Exercise goal —
Nothing but the listing below, retyped exactly, should appear in the answer.

Provided material —

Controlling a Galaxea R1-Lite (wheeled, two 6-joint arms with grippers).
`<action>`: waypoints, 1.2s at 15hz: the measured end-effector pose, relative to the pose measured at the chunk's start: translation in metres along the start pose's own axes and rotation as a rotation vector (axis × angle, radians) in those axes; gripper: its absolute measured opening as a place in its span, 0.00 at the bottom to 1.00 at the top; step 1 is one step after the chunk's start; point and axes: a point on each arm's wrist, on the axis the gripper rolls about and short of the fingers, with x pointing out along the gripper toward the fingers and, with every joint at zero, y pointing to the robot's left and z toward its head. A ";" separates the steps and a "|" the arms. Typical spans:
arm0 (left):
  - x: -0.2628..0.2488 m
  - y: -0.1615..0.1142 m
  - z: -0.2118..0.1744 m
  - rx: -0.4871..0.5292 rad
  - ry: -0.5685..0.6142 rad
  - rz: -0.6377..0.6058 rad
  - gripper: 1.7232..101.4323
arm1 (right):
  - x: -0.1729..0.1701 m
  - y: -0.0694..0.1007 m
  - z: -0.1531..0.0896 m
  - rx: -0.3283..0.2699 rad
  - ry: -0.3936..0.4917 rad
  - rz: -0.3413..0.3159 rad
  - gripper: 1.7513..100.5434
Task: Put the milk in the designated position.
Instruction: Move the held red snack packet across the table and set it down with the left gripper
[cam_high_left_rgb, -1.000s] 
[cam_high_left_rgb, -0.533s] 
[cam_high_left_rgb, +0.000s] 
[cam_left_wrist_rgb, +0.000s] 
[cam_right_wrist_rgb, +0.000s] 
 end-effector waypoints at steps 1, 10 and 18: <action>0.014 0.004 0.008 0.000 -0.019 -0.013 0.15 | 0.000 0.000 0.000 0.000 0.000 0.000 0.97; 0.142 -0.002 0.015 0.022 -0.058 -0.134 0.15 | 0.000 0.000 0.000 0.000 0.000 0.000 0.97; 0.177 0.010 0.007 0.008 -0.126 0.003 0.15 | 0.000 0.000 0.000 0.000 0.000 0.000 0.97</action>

Answer box —
Controlling a Galaxea R1-Lite (wheeled, two 6-joint arms with grippers).
`<action>`: waypoints, 1.2s at 15hz: the measured end-effector pose, relative to the pose measured at the chunk's start: translation in metres along the start pose's own axes and rotation as a rotation vector (axis × angle, radians) in those axes; gripper: its absolute measured opening as a place in its span, 0.00 at the bottom to 1.00 at the top; step 1 is one step after the chunk's start; point and axes: a point on each arm's wrist, on the axis the gripper rolls about and short of the fingers, with x pointing out along the gripper toward the fingers and, with every joint at zero, y pointing to the robot's left and z toward its head. A ";" separates the steps and a "|" the arms. Typical spans:
arm0 (left):
  - x: -0.2628..0.2488 m
  - y: -0.1615..0.1142 m
  - z: -0.2118..0.1744 m
  - rx: -0.4871..0.5292 rad
  - ry: -0.5685..0.6142 rad
  - rz: -0.6377..0.6058 rad
  - gripper: 1.7232..101.4323
arm1 (right):
  - x: -0.1729..0.1701 m
  - y: -0.0694..0.1007 m
  - z: -0.1531..0.0896 m
  - rx: -0.3283..0.2699 rad
  - ry: -0.3936..0.4917 rad
  - rz: -0.3413..0.3159 rad
  - gripper: 1.7513..100.5434
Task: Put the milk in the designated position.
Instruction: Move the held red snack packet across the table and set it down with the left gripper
[cam_high_left_rgb, -1.000s] 
[cam_high_left_rgb, -0.533s] 
[cam_high_left_rgb, +0.000s] 
[cam_left_wrist_rgb, +0.000s] 
[cam_right_wrist_rgb, +0.000s] 
 end-effector waypoints at steps 1, 10 and 18: <action>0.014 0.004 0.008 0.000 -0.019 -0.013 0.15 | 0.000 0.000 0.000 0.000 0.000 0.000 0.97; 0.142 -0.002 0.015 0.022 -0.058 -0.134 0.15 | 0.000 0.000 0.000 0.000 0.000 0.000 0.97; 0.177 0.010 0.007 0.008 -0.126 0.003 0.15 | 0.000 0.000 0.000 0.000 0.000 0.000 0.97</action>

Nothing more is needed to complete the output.